Task requirements: Repeat the entries below exactly. Drop the pictures.

Exercise materials:
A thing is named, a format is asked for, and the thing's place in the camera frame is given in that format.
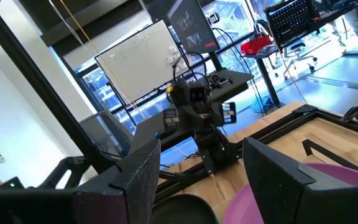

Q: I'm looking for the black desk clamp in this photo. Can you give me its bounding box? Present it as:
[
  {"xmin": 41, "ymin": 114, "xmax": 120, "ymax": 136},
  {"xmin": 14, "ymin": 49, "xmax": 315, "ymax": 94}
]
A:
[{"xmin": 209, "ymin": 73, "xmax": 234, "ymax": 90}]

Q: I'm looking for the black frame bracket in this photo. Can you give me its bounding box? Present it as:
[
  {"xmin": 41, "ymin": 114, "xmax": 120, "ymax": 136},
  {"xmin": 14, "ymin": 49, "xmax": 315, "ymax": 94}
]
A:
[{"xmin": 341, "ymin": 105, "xmax": 358, "ymax": 124}]

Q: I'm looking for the black aluminium rig post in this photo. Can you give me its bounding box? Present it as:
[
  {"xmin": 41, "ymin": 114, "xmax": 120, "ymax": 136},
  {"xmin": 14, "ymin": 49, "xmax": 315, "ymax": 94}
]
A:
[{"xmin": 0, "ymin": 0, "xmax": 119, "ymax": 174}]

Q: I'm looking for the black computer monitor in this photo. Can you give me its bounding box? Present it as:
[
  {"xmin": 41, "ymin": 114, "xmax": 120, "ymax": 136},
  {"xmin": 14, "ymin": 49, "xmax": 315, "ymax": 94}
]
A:
[{"xmin": 166, "ymin": 0, "xmax": 221, "ymax": 55}]

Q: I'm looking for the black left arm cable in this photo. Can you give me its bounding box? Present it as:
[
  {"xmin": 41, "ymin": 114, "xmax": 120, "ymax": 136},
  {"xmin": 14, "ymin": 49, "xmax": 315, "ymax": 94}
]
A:
[{"xmin": 172, "ymin": 50, "xmax": 211, "ymax": 88}]

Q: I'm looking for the black webcam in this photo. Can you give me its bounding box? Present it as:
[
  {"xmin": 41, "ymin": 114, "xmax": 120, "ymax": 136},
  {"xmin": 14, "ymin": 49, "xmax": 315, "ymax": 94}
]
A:
[{"xmin": 208, "ymin": 11, "xmax": 221, "ymax": 26}]

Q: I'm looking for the purple plate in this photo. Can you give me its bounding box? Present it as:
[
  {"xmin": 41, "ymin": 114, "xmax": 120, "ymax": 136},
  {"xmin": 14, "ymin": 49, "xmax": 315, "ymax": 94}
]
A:
[{"xmin": 222, "ymin": 162, "xmax": 358, "ymax": 224}]

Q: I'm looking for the white whiteboard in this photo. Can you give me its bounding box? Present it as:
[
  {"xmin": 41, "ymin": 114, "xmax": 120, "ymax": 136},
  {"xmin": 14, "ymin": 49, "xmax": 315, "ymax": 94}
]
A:
[{"xmin": 94, "ymin": 19, "xmax": 190, "ymax": 106}]

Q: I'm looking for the red tool bag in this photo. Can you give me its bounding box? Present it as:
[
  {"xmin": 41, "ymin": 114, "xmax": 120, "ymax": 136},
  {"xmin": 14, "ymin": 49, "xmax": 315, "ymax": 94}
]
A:
[{"xmin": 239, "ymin": 32, "xmax": 273, "ymax": 57}]

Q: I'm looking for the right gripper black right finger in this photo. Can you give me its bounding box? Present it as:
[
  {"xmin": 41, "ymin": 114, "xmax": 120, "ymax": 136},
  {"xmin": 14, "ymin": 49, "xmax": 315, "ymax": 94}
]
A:
[{"xmin": 242, "ymin": 136, "xmax": 358, "ymax": 224}]

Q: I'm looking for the black office chair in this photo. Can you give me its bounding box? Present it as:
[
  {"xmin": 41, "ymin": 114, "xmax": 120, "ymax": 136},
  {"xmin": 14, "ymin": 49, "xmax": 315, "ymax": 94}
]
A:
[{"xmin": 282, "ymin": 41, "xmax": 319, "ymax": 73}]

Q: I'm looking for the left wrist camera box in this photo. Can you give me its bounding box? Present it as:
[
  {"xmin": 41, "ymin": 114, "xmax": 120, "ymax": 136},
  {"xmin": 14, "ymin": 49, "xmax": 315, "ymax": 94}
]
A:
[{"xmin": 188, "ymin": 84, "xmax": 208, "ymax": 105}]

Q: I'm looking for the yellow cable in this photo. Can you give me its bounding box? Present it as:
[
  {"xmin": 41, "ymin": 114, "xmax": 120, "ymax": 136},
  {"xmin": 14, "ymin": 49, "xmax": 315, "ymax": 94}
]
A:
[{"xmin": 57, "ymin": 0, "xmax": 142, "ymax": 116}]

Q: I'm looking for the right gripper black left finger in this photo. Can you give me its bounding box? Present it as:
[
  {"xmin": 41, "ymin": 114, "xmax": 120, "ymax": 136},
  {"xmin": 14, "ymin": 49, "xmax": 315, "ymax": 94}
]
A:
[{"xmin": 72, "ymin": 138, "xmax": 162, "ymax": 224}]

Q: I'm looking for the black perforated panel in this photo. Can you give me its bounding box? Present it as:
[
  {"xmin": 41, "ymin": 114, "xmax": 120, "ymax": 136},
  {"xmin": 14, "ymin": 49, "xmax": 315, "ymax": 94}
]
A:
[{"xmin": 264, "ymin": 0, "xmax": 320, "ymax": 53}]

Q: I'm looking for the black plate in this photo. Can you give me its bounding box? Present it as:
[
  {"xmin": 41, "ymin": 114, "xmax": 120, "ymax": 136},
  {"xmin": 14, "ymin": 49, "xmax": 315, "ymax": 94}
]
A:
[{"xmin": 149, "ymin": 194, "xmax": 221, "ymax": 224}]

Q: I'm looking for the black side table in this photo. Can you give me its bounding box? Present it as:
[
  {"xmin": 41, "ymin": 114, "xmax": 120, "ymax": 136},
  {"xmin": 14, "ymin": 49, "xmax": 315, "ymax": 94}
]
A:
[{"xmin": 243, "ymin": 45, "xmax": 282, "ymax": 107}]

Expected output:
A thing is named, a format is asked for, and the thing's place in the camera frame is given in that format.

Q: I'm looking for the black desk clamp in this photo. Can you give me its bounding box? Present it as:
[
  {"xmin": 41, "ymin": 114, "xmax": 120, "ymax": 136},
  {"xmin": 14, "ymin": 49, "xmax": 315, "ymax": 94}
]
A:
[{"xmin": 209, "ymin": 73, "xmax": 234, "ymax": 90}]

Q: I'm looking for the black frame bracket in this photo. Can you give me its bounding box? Present it as:
[
  {"xmin": 41, "ymin": 114, "xmax": 120, "ymax": 136},
  {"xmin": 14, "ymin": 49, "xmax": 315, "ymax": 94}
]
A:
[{"xmin": 341, "ymin": 105, "xmax": 358, "ymax": 124}]

Q: I'm looking for the black aluminium rig post in this photo. Can you give me its bounding box? Present it as:
[
  {"xmin": 41, "ymin": 114, "xmax": 120, "ymax": 136},
  {"xmin": 14, "ymin": 49, "xmax": 315, "ymax": 94}
]
A:
[{"xmin": 0, "ymin": 0, "xmax": 119, "ymax": 174}]

Q: I'm looking for the black computer monitor in this photo. Can you give me its bounding box? Present it as:
[
  {"xmin": 41, "ymin": 114, "xmax": 120, "ymax": 136},
  {"xmin": 14, "ymin": 49, "xmax": 315, "ymax": 94}
]
A:
[{"xmin": 166, "ymin": 0, "xmax": 221, "ymax": 55}]

Q: I'm looking for the black left arm cable in this photo. Can you give me its bounding box? Present it as:
[
  {"xmin": 41, "ymin": 114, "xmax": 120, "ymax": 136},
  {"xmin": 14, "ymin": 49, "xmax": 315, "ymax": 94}
]
A:
[{"xmin": 172, "ymin": 50, "xmax": 211, "ymax": 88}]

Q: I'm looking for the black webcam in this photo. Can you give me its bounding box? Present it as:
[
  {"xmin": 41, "ymin": 114, "xmax": 120, "ymax": 136},
  {"xmin": 14, "ymin": 49, "xmax": 315, "ymax": 94}
]
A:
[{"xmin": 208, "ymin": 11, "xmax": 221, "ymax": 26}]

Q: I'm looking for the purple plate in this photo. Can you give me its bounding box? Present it as:
[
  {"xmin": 41, "ymin": 114, "xmax": 120, "ymax": 136},
  {"xmin": 14, "ymin": 49, "xmax": 315, "ymax": 94}
]
A:
[{"xmin": 222, "ymin": 162, "xmax": 358, "ymax": 224}]

Q: I'm looking for the white whiteboard in this photo. Can you give me its bounding box? Present it as:
[
  {"xmin": 41, "ymin": 114, "xmax": 120, "ymax": 136},
  {"xmin": 14, "ymin": 49, "xmax": 315, "ymax": 94}
]
A:
[{"xmin": 94, "ymin": 19, "xmax": 190, "ymax": 106}]

Q: I'm looking for the red tool bag in this photo. Can you give me its bounding box? Present it as:
[
  {"xmin": 41, "ymin": 114, "xmax": 120, "ymax": 136},
  {"xmin": 14, "ymin": 49, "xmax": 315, "ymax": 94}
]
A:
[{"xmin": 239, "ymin": 32, "xmax": 273, "ymax": 57}]

Q: I'm looking for the right gripper black right finger in this photo. Can you give me its bounding box? Present it as:
[
  {"xmin": 41, "ymin": 114, "xmax": 120, "ymax": 136},
  {"xmin": 14, "ymin": 49, "xmax": 315, "ymax": 94}
]
A:
[{"xmin": 242, "ymin": 136, "xmax": 358, "ymax": 224}]

Q: I'm looking for the black office chair in this photo. Can you give me its bounding box? Present it as:
[
  {"xmin": 41, "ymin": 114, "xmax": 120, "ymax": 136},
  {"xmin": 14, "ymin": 49, "xmax": 315, "ymax": 94}
]
A:
[{"xmin": 282, "ymin": 41, "xmax": 319, "ymax": 73}]

Q: I'm looking for the left wrist camera box in this photo. Can you give me its bounding box? Present it as:
[
  {"xmin": 41, "ymin": 114, "xmax": 120, "ymax": 136},
  {"xmin": 14, "ymin": 49, "xmax": 315, "ymax": 94}
]
A:
[{"xmin": 188, "ymin": 84, "xmax": 208, "ymax": 105}]

Q: I'm looking for the yellow cable in this photo. Can you give me its bounding box? Present it as:
[
  {"xmin": 41, "ymin": 114, "xmax": 120, "ymax": 136},
  {"xmin": 14, "ymin": 49, "xmax": 315, "ymax": 94}
]
A:
[{"xmin": 57, "ymin": 0, "xmax": 142, "ymax": 116}]

Q: I'm looking for the right gripper black left finger in this photo. Can you give me its bounding box? Present it as:
[
  {"xmin": 41, "ymin": 114, "xmax": 120, "ymax": 136},
  {"xmin": 14, "ymin": 49, "xmax": 315, "ymax": 94}
]
A:
[{"xmin": 72, "ymin": 138, "xmax": 162, "ymax": 224}]

Q: I'm looking for the black perforated panel in this photo. Can you give me its bounding box? Present it as:
[
  {"xmin": 41, "ymin": 114, "xmax": 120, "ymax": 136},
  {"xmin": 14, "ymin": 49, "xmax": 315, "ymax": 94}
]
A:
[{"xmin": 264, "ymin": 0, "xmax": 320, "ymax": 53}]

Q: I'm looking for the black plate in this photo. Can you give me its bounding box? Present it as:
[
  {"xmin": 41, "ymin": 114, "xmax": 120, "ymax": 136},
  {"xmin": 14, "ymin": 49, "xmax": 315, "ymax": 94}
]
A:
[{"xmin": 149, "ymin": 194, "xmax": 221, "ymax": 224}]

Q: I'm looking for the black side table in this photo. Can you give me its bounding box? Present it as:
[
  {"xmin": 41, "ymin": 114, "xmax": 120, "ymax": 136},
  {"xmin": 14, "ymin": 49, "xmax": 315, "ymax": 94}
]
A:
[{"xmin": 243, "ymin": 45, "xmax": 282, "ymax": 107}]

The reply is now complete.